I really never used cut fish for bait, but from what I've read lately, it seems to be the way to go. I gather that mullet is widely used, but is it because it is superior bait or cheap and easily available? Is any fish good for cut bait or are there ones to avoid? Coming down to GC tomorrow and would appreciate any tips or reports.


----------



## Salt in My Veins (Apr 22, 2009)

You can use pretty much anything you can get your hands on and don't want to eat. Mullet is still around, so that's the bait of choice right now. I'm also using pinfish because they have been a nuisance.


----------



## mayydayy (Jun 6, 2010)

Cutbait is usually mullet. Larger Mullet can be cut up into many quater size or half dollar size chunks. Smaller mullet can be put on the hook live, hooked through the nose, back or tail. (Tried the tail the other day and caught some keeper fish and more blues since they usually hit the bottom side of the fish.) Some people also use cut bluefish or pinfish. I have tried both and feel that the blue works better. Personally i use a 3/0 circle hook and it tends to keep the bait on well. 

Hope this helps out.


----------



## Flytyingguy1 (Sep 8, 2009)

Mullet are in the surf & the bigger fish are feeding on them so it's a no braier to use mullet for bait. The Spots are hitting blood worms or red worms. The Weaks,Speckled & Flounder are hitting cut Mullet.
And the dam Pin fish are hitting anything!


----------



## c0ch3s3 (Jul 10, 2009)

yup, the filet off a finger mullet is the way to go.


----------



## smacks fanatic (Oct 16, 2010)

menhaden, mullet, pinfish, and ladyfish are the way to go.(are ladyfish that far north?)


----------



## SmoothLures (Feb 13, 2008)

It's the mullet run, so use 'em. Other times of the year, cut blues, spot, croaker, even whiting all work well. I have seen days where they did show preference so try whatever you can get.


----------



## Too Busy (Sep 7, 2007)

smacks fanatic said:


> menhaden, mullet, pinfish, and ladyfish are the way to go.(are ladyfish that far north?)
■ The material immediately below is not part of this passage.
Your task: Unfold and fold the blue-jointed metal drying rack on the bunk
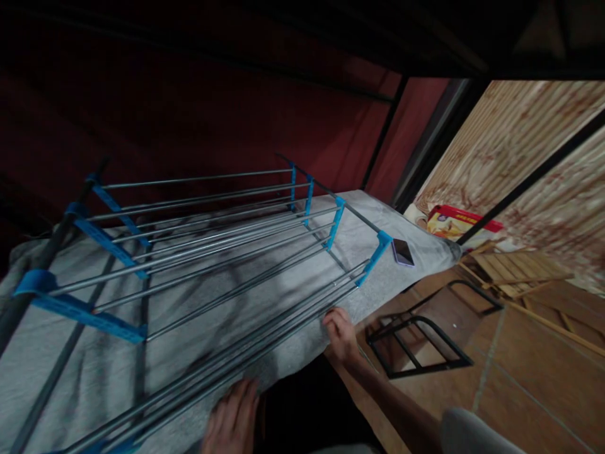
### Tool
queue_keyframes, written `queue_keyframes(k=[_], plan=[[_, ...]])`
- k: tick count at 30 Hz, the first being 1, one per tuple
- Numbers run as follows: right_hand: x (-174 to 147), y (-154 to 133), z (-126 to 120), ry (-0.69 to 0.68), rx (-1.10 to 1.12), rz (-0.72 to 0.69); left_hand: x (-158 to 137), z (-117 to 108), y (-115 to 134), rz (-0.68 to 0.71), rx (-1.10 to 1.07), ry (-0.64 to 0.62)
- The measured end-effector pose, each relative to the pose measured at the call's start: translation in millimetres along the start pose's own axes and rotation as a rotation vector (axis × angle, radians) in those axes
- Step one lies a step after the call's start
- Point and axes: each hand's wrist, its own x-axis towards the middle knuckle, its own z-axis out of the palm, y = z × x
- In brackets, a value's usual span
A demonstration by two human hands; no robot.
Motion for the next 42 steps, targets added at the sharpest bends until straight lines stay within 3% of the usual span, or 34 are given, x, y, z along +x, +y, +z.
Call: queue_keyframes(k=[5, 8, 11, 14, 23, 29, 42], plan=[[38.2, 61.5, -48.9, 0.378, 0.005, 0.289, 93.3, 35.9, 37.0, 0.021, 0.080, -0.052], [60.6, 88.8, -60.8, 0.374, 0.034, 0.325, 125.6, 50.2, 43.7, 0.033, 0.081, -0.185], [74.5, 104.8, -55.9, 0.298, 0.084, 0.323, 143.1, 55.1, 47.0, -0.028, 0.108, -0.345], [78.7, 111.7, -45.5, 0.298, 0.100, 0.324, 150.7, 51.8, 50.8, -0.054, 0.133, -0.376], [73.8, 111.7, -40.9, 0.319, 0.152, 0.313, 154.0, 41.5, 35.7, -0.037, 0.157, -0.267], [71.1, 102.5, -39.4, 0.315, 0.163, 0.311, 147.7, 35.5, 39.9, -0.121, 0.135, -0.394], [69.8, 94.8, -39.4, 0.290, 0.146, 0.292, 148.5, 32.5, 36.3, -0.116, 0.145, -0.375]])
ladyfish are few and far between this time of year.


----------



## Bill Stafford (May 25, 2010)

I caught my first lady fish last week.


----------



## Too Busy (Sep 7, 2007)

I caught them as late as Thanksgiving last year, just not the numbers like August and September.
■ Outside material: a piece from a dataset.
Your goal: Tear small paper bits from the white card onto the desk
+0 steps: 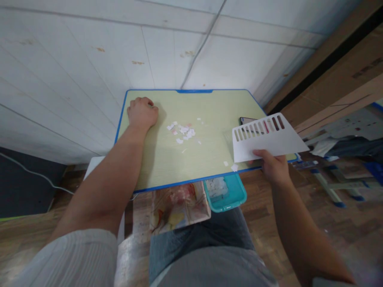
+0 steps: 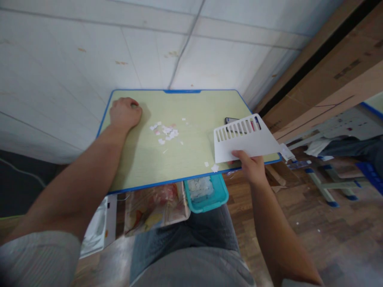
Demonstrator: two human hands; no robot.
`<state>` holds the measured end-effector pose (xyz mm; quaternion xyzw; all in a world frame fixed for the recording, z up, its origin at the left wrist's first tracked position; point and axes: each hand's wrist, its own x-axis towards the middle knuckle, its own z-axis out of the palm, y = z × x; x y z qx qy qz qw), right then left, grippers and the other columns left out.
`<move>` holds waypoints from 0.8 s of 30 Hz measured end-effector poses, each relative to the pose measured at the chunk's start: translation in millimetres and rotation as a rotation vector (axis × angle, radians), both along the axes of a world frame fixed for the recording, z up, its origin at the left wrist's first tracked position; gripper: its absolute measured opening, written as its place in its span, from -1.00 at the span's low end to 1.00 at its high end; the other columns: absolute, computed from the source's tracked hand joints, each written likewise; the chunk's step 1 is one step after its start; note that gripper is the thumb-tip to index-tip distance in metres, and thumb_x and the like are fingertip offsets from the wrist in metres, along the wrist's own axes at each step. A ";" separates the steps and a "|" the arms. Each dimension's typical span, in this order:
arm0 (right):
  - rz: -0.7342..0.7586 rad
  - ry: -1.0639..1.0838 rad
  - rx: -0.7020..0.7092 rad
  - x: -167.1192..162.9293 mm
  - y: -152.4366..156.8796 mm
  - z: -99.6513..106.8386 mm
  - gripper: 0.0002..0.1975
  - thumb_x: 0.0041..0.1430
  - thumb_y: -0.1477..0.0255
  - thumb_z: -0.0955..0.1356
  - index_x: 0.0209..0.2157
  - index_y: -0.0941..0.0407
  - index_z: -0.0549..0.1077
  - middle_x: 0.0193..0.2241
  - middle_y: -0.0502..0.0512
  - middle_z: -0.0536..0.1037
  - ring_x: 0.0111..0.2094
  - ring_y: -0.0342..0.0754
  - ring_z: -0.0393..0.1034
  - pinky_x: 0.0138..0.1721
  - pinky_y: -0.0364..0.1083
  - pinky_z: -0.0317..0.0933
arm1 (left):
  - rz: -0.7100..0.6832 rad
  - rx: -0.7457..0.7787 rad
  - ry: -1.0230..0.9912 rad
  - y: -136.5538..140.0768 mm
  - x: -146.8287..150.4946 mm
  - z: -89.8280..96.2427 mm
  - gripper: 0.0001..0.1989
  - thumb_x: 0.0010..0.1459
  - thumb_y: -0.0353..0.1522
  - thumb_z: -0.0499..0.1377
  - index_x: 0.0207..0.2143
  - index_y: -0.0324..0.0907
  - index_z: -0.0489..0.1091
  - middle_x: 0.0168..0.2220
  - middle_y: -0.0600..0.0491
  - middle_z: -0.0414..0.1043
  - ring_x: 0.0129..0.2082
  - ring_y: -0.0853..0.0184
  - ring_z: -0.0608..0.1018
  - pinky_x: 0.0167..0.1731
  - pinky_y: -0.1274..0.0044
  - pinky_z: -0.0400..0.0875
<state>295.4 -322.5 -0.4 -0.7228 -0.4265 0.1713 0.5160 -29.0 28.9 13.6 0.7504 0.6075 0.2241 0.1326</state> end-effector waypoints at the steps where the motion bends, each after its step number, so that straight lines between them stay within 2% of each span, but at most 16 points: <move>1: -0.024 0.014 0.006 -2.0 -6.1 0.8 -0.71 0.12 0.07 0.53 -0.47 -0.09 0.49 -0.51 0.05 0.63 -0.44 0.23 0.59 -0.30 0.21 0.62 | 0.014 0.012 0.010 -0.4 0.3 -0.1 -0.43 0.51 0.06 0.10 0.10 -0.21 0.59 0.42 -0.16 0.59 0.47 -0.02 0.39 0.48 0.06 0.21; 4: -0.061 0.082 -0.010 -7.7 -22.7 3.9 -0.75 0.06 0.17 0.60 -0.50 -0.10 0.53 -0.54 0.01 0.64 -0.39 0.25 0.65 -0.14 0.23 0.68 | 0.021 0.020 0.010 -1.7 1.4 0.0 -0.56 0.48 -0.21 0.18 0.22 -0.28 0.60 0.45 -0.19 0.55 0.44 0.00 0.43 0.50 0.09 0.22; 7: -0.068 0.104 0.007 -14.0 -27.4 7.5 -0.73 0.10 0.16 0.61 -0.51 -0.10 0.55 -0.53 0.02 0.65 -0.38 0.25 0.65 -0.12 0.24 0.68 | 0.017 0.019 0.000 -2.4 2.8 0.5 -0.57 0.47 -0.27 0.19 0.23 -0.29 0.61 0.43 -0.17 0.55 0.46 -0.01 0.41 0.50 0.10 0.21; 10: -0.066 0.090 0.042 -23.9 -20.4 11.6 -0.69 0.10 0.11 0.63 -0.51 -0.08 0.58 -0.52 0.07 0.68 -0.42 0.22 0.61 -0.26 0.20 0.66 | 0.024 0.019 -0.003 -1.4 3.4 0.1 -0.53 0.47 -0.21 0.17 0.23 -0.31 0.62 0.43 -0.19 0.55 0.46 0.00 0.42 0.49 0.10 0.22; 14: -0.009 0.032 0.055 -34.6 -12.0 14.4 -0.68 0.13 0.07 0.64 -0.50 -0.08 0.62 -0.52 0.09 0.69 -0.45 0.19 0.60 -0.37 0.15 0.64 | -0.001 0.026 -0.052 2.2 2.3 -2.6 -0.32 0.42 0.08 0.12 0.16 -0.29 0.65 0.36 -0.20 0.62 0.50 0.00 0.39 0.46 0.07 0.17; 16: 0.017 0.015 0.042 -34.9 -12.3 13.8 -0.68 0.15 0.08 0.63 -0.51 -0.07 0.62 -0.51 0.11 0.71 -0.44 0.19 0.62 -0.37 0.14 0.65 | -0.009 0.028 -0.070 3.4 2.1 -3.4 -0.27 0.38 0.12 0.12 0.16 -0.29 0.66 0.35 -0.20 0.64 0.51 -0.02 0.39 0.46 0.07 0.18; 18: 0.005 0.026 0.040 -32.1 -15.2 12.4 -0.73 0.11 0.11 0.64 -0.47 -0.06 0.64 -0.44 0.11 0.76 -0.40 0.21 0.66 -0.32 0.15 0.69 | -0.002 0.030 -0.042 3.3 2.8 -3.2 -0.35 0.36 -0.01 0.14 0.20 -0.29 0.67 0.39 -0.25 0.62 0.51 -0.08 0.43 0.48 0.06 0.23; 21: -0.037 0.056 0.023 -26.2 -21.4 10.0 -0.78 0.04 0.16 0.65 -0.38 -0.05 0.69 -0.34 0.09 0.82 -0.29 0.25 0.73 -0.11 0.19 0.73 | 0.014 0.024 -0.001 1.5 5.0 -1.4 -0.45 0.33 -0.19 0.17 0.23 -0.23 0.67 0.44 -0.30 0.57 0.50 -0.16 0.47 0.51 0.06 0.30; 24: -0.053 0.073 -0.017 -20.8 -26.5 8.5 -0.79 0.05 0.16 0.66 -0.40 -0.08 0.70 -0.40 0.08 0.79 -0.25 0.30 0.74 0.01 0.24 0.71 | 0.018 0.011 -0.006 -0.5 6.5 0.4 -0.51 0.36 -0.26 0.18 0.24 -0.16 0.68 0.44 -0.29 0.57 0.52 -0.19 0.46 0.54 0.07 0.31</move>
I couldn't fish shrimp, gulp, DOA, Z-man under a popping cork without ladyfish eating it during the hottest months


----------



## bluefish1928 (Jun 9, 2007)

i believe cut bunker/menhaden works better than cut mullet.
But live mullet will stay alive a lot longer than menhaden and mullet are usually more readily available.

Therefore, mullet is the bait of choice for targeting predatory gamefish (blues, weaks, drum)

now shrimp will get u anything


----------



## SmoothLures (Feb 13, 2008)

I've found menhaden live a good while if you use a #4 treble in the back or nose and give them enough line to swim around (IE freelined or plenty of leader on a Carolina rig).


----------



## Danman (Dec 13, 2007)

I caught my biggest flounder ever using a freshly cut mullet strip from the surf:fishing:


----------